**EXERCISE**
Report, word for word, every line of the material that contains "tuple".
╭─ PROVIDED ENTRIES
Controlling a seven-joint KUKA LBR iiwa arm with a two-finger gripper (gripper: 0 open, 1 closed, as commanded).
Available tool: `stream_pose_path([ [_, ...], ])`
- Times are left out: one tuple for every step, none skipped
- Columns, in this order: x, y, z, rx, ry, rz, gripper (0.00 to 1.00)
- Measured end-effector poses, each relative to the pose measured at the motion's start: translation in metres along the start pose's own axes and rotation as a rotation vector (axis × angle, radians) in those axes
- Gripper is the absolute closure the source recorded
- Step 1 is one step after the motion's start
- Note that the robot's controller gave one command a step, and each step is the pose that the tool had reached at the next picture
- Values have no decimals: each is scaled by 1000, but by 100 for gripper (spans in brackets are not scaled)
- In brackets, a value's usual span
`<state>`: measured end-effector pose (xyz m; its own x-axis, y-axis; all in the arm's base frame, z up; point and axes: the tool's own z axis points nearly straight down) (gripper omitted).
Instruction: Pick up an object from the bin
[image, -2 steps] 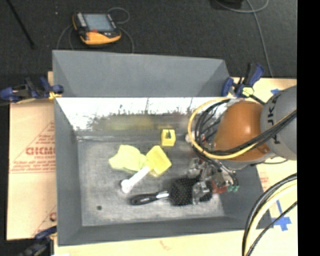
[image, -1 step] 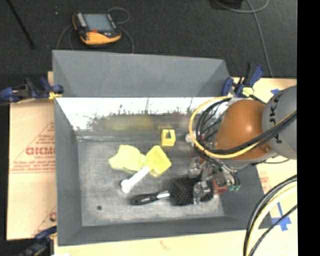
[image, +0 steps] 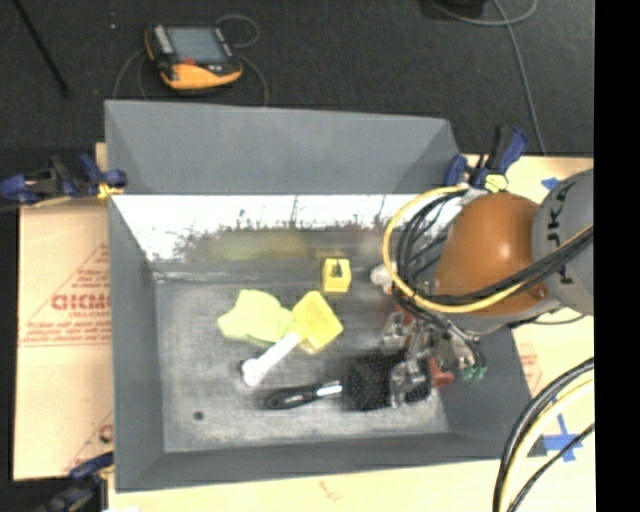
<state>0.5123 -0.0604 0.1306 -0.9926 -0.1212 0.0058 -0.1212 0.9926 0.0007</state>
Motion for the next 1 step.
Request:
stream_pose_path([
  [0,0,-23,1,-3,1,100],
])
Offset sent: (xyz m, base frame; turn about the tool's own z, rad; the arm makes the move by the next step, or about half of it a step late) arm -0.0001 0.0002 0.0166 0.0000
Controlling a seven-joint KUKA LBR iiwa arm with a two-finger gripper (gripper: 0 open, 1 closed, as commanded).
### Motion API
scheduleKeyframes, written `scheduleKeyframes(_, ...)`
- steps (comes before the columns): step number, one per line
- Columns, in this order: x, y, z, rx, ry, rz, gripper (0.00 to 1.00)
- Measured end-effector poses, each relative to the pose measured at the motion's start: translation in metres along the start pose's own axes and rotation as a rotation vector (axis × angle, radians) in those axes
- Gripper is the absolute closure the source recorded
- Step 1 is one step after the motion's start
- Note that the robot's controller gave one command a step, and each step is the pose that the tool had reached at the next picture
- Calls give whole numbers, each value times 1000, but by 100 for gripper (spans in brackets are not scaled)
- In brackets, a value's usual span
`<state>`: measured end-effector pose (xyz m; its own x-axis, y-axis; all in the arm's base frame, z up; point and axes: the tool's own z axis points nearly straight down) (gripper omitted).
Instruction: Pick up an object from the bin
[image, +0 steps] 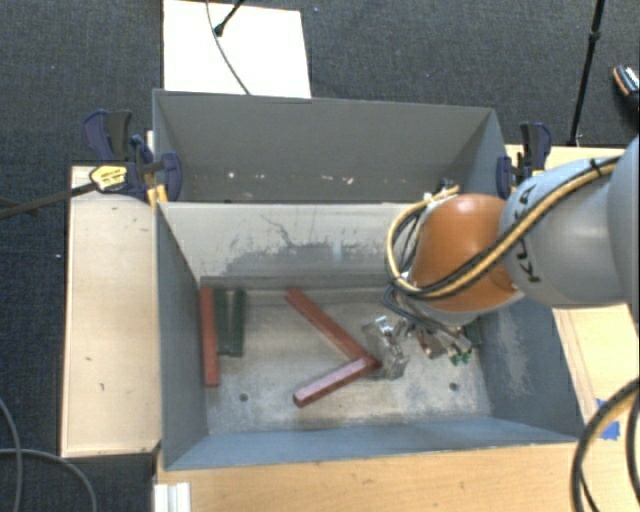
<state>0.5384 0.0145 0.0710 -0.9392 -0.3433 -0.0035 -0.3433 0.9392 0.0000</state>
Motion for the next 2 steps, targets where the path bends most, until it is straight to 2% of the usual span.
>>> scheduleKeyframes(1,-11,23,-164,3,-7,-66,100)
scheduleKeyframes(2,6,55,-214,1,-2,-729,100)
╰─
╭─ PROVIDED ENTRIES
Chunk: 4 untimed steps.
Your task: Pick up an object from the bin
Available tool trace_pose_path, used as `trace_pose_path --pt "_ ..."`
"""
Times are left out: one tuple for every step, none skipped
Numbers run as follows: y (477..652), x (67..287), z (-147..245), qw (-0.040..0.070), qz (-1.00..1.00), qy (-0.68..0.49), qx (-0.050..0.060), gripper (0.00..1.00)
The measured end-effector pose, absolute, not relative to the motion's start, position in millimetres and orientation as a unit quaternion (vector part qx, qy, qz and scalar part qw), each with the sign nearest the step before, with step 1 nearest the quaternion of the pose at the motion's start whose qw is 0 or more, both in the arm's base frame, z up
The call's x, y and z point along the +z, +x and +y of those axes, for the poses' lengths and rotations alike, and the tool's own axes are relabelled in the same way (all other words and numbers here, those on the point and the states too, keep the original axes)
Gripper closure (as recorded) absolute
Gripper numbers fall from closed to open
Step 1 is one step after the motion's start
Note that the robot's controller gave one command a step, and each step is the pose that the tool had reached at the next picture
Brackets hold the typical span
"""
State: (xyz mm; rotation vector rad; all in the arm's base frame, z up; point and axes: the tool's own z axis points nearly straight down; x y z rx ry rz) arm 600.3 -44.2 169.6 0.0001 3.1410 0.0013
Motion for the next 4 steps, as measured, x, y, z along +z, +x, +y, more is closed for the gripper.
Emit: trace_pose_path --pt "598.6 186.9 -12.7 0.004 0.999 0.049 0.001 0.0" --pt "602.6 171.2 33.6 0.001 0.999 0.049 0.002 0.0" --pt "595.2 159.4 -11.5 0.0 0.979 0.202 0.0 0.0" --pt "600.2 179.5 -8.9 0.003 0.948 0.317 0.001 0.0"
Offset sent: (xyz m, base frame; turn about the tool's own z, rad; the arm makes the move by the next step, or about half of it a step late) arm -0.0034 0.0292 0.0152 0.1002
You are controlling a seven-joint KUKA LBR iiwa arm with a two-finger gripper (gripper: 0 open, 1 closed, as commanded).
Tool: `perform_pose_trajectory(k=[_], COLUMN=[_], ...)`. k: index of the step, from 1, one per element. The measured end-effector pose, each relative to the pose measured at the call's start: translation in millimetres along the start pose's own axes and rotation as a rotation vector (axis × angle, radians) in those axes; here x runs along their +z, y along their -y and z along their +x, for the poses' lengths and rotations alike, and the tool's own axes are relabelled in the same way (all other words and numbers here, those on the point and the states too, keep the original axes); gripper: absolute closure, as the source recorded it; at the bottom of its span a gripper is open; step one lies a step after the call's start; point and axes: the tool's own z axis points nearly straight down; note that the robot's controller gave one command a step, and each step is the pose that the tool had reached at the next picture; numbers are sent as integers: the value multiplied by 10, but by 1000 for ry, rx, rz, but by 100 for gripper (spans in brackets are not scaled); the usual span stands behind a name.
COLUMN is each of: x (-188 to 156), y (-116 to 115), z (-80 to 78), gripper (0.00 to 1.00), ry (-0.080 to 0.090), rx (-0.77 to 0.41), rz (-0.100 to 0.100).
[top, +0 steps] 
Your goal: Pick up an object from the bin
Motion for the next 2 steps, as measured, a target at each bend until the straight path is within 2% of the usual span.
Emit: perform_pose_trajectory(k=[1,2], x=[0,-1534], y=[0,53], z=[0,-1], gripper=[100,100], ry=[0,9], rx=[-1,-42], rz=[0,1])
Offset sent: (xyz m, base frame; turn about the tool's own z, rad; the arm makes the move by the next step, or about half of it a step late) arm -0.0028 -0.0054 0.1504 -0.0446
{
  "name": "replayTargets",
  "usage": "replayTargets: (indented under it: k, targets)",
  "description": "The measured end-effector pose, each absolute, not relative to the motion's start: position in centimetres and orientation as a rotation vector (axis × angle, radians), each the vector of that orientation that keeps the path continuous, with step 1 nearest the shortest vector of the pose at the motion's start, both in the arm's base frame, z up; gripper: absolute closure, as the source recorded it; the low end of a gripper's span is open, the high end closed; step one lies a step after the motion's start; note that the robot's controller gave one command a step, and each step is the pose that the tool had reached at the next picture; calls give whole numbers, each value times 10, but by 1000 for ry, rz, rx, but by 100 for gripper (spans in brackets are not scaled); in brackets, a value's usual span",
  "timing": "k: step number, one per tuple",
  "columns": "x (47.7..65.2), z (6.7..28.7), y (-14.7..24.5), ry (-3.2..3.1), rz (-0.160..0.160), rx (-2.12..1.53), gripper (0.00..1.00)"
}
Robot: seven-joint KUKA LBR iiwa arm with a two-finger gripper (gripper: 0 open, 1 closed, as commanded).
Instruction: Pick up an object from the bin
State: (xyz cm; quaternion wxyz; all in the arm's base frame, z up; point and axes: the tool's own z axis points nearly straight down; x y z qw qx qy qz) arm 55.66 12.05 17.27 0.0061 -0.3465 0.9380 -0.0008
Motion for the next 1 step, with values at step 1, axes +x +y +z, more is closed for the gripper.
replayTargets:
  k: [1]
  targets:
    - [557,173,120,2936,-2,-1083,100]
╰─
**ANSWER BOX**
- Times are left out: one tuple for every step, none skipped
Times are left out: one tuple for every step, none skipped
  "timing": "k: step number, one per tuple",

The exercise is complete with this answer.